Voters queue at a polling station during the state assembly election in New Delhi on December 4, 2013.
Voters queue at a polling station during the state assembly election in New Delhi on December 4, 2013. Reuters

India will embark Monday on the biggest democratic election in global history with some 815 million eligible voters, more than all the people in the U.S., Russia, Japan and Nigeria combined, casting ballots in a six-week process to elect a prime minister.

It's a logistics tour de force: Voting will occur at 930,000 polling stations across India from April 7 to May 12.

It's also more complex than an election in a direct democracy. Rather, based on the British parliamentary system, Indians vote for 543 legislators who then appoint a prime minister from the party that amasses a majority of seats in the lower house of parliament, where each state in India has proportional representation, as in the U.S. House of Representatives.

The independent Election Commission of India will count votes and announce results on May 16. If no one party has amassed a simple majority in parliament on that date, parties will have only a few weeks of frantic negotiations in which to form alliances and name a new prime minister.
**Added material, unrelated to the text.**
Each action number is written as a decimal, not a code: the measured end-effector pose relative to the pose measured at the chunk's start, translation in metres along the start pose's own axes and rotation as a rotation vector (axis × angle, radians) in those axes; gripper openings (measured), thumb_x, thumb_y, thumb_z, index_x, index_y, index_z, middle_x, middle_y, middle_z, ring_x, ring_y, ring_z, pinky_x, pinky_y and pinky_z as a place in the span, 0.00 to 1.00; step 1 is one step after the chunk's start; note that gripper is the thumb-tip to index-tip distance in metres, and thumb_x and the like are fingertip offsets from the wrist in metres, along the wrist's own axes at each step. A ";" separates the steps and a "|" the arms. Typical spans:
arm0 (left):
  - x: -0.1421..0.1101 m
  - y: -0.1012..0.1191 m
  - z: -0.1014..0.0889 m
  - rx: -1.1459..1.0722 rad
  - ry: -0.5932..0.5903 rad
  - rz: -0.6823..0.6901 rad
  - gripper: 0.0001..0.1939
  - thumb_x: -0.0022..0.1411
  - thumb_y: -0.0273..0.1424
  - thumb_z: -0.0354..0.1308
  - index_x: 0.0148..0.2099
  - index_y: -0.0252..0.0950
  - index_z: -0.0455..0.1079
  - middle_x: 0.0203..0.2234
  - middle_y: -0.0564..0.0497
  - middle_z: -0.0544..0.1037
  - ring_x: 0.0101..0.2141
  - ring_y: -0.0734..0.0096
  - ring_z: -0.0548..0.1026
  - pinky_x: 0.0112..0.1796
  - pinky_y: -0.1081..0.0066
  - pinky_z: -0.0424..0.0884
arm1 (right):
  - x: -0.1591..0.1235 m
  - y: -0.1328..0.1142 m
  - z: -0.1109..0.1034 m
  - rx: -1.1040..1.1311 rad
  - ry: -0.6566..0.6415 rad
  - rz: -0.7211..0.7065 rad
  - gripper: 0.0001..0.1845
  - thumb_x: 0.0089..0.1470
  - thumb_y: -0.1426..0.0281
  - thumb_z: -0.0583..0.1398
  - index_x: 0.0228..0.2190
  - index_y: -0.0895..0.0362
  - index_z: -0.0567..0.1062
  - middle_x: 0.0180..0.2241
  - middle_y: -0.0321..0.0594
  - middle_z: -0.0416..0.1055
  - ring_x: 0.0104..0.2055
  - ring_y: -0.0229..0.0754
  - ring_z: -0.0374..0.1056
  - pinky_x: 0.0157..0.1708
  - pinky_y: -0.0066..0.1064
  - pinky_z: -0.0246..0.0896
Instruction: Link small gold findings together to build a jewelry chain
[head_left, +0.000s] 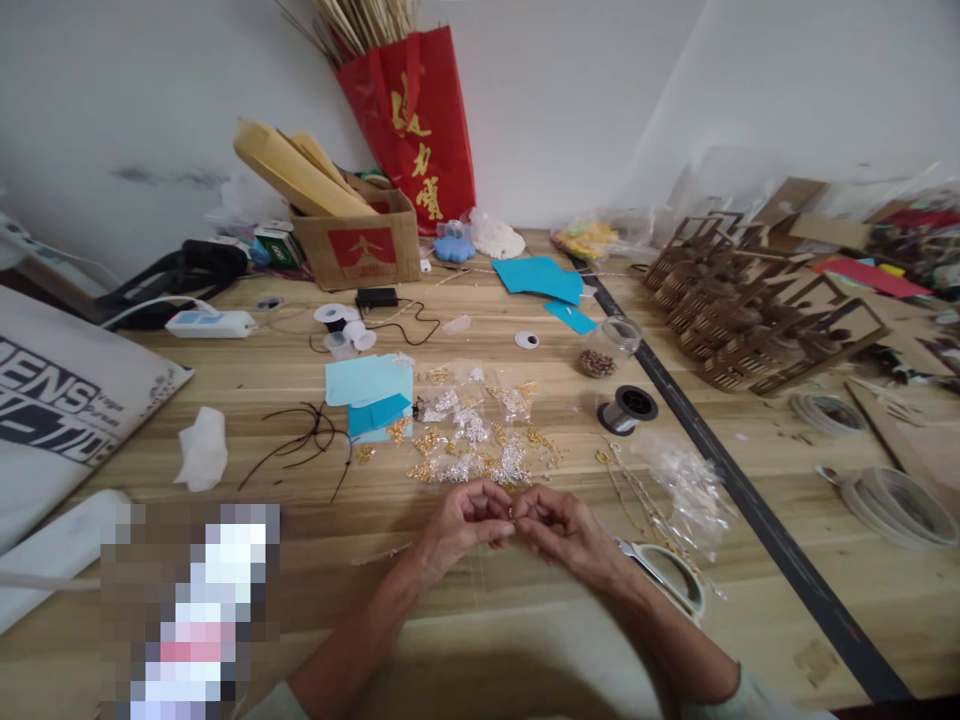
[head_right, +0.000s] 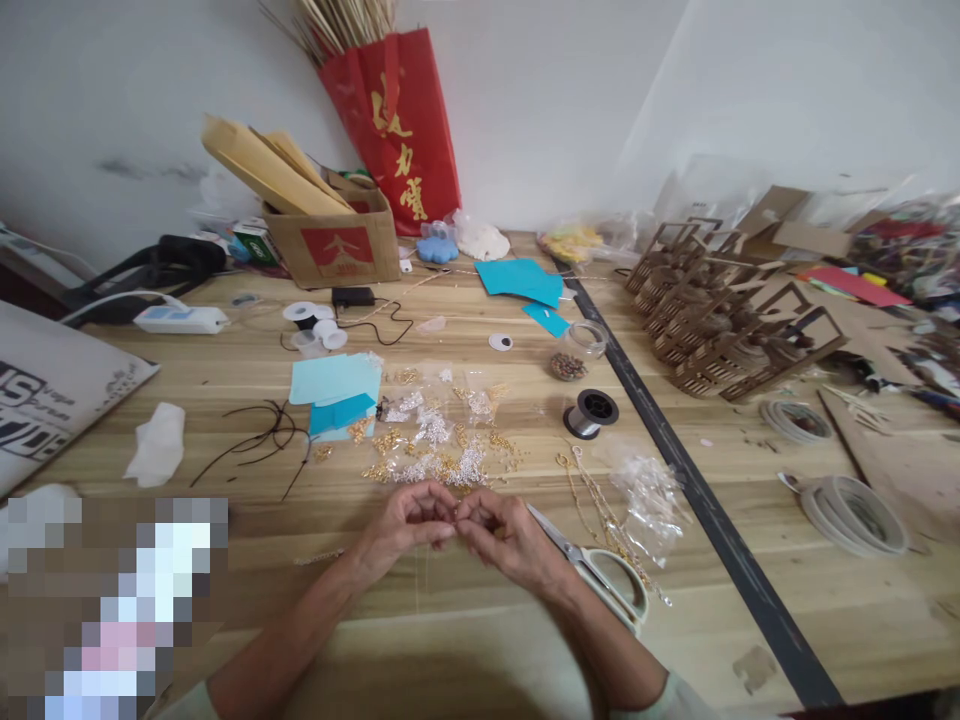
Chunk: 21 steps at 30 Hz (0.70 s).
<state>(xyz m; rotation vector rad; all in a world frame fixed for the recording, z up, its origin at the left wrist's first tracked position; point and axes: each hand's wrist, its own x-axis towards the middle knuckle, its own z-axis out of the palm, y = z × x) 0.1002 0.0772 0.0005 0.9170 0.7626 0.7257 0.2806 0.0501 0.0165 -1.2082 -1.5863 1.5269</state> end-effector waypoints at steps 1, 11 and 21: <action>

Most observers expect such negotiations because there are so many political parties in India and the population is so diverse it is often difficult for one party -- even a dominant force like the center-left Congress Party or the center-right Bharatiya Janata Party (BJP) -- to get a majority in the lower house of parliament. Because of that difficulty, what normally happens is coalitions are formed and behind-the-scenes deals are cut in order to pick a leader. The process also tends to lead to policy changes because the participation of smaller parties tend to dilute or moderate some of the policy measures proposed by the larger party seeking support.

In the current election, polls suggest that BJP and its allies will win the most seats in the lower house, but fail to gain an outright majority. Consequently, Narendra Modi, the leader of the BJP, and his top associates will be compelled to enter into delicate negotiations with smaller regional parties and offer concessions in exchange for their support. Such concessions might include cabinet ministry positions for senior members of the regional parties.

Reports in Indian media suggest that the BJP may seek to acquire the support of The All India Trinamool Congress, a regional party that governs the northeastern state of West Bengal, by offering Trinamool chief Mamata Banerjee a cabinet position in the next government or by providing financial assistance to debt-stricken West Bengal. Trinamool is itself expected to win about 30 or 35 lower house seats in the current election, which might be enough to give BJP a simple majority in parliament.

Here's another wrinkle that is unique to Indian politics: Even if the BJP wins the election and gains a majority of seats in parliament after creating coalitions, it is not even guaranteed that Modi will become prime minister. Indeed, if coalition partners demand the top job for one of their senior members in exchange for support, Modi could conceivably have to relinquish his dream of becoming prime minister. This is an unlikely outcome, but not entirely out of the realm of possibility.

The previous Indian government, led by Congress and Prime Minister Manmohan Singh, also was comprised a coalition of several parties, calling itself the United Progressive Alliance and ruled the country for 10 years.